Here is a photo of the inclusive research group, although it’s one of the first panorama photos I took and (obviously) I didn’t know what I was doing.  The people in the photo thought it was hilarious and one of the things that I like about Inclusive Research is that we are all equal and vulnerable together, so it was nice that they were able to make fun of me!

PlanningForVulnerabilities

You can see a few things happening in the room.  The graphic in the back is, I think, the plan for our project that we created together.  To the right is the drawing of our conversations for the day as they gave feedback and presented new ideas and discarded old ones.  To the left are the mock-ups of possible booklet pages.  Each page would have one idea and could be understood by people who were not literature, by looking at the pictures, the booklet would be personalised (people could write in it) and would be a small coil-bound publications that folks could carry with them to start up conversations with their friends and families.
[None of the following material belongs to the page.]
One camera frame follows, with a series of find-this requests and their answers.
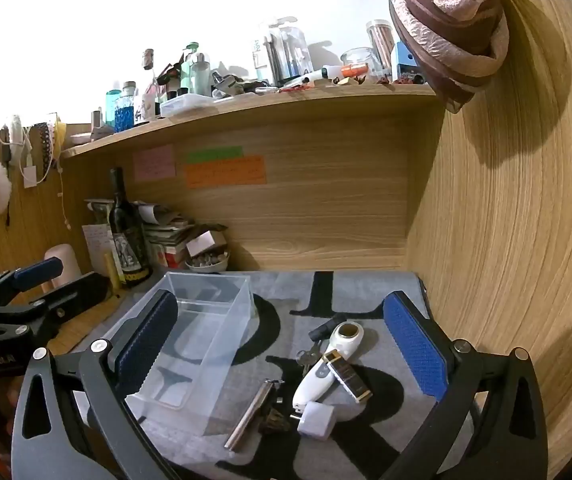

So, we don’t need to keep people locked up and it didn’t work in any case, and other things do work, we are told by those who have lived experience.  The alternative to institutions is that people are in community but the way to decrease vulnerability is for that to be authentic inclusion – actual belonging, in places where they are needed and wanted.  Person centred planning is a key aspect to this, but so is staff and facilitator training so that we are always looking for and following through on opportunities for connection and growing relationships.  David Wetherow once said, “Making friends should be as natural and habitual as brushing our teeth.”

One of the important things we confirmed was that people’s experience of transitions was often one of the places where they faced various vulnerabilities.  Another important factor was that their vulnerability issues changed over time, place and social context.

We also learned that the wider, deeper and more diverse one’s network was, the less vulnerable one was.  A simple way to increase one’s network was to get a job – just like it is for all of us!  We find ourselves with people who like what we like, who care about what we offer to the team and have an investment in us.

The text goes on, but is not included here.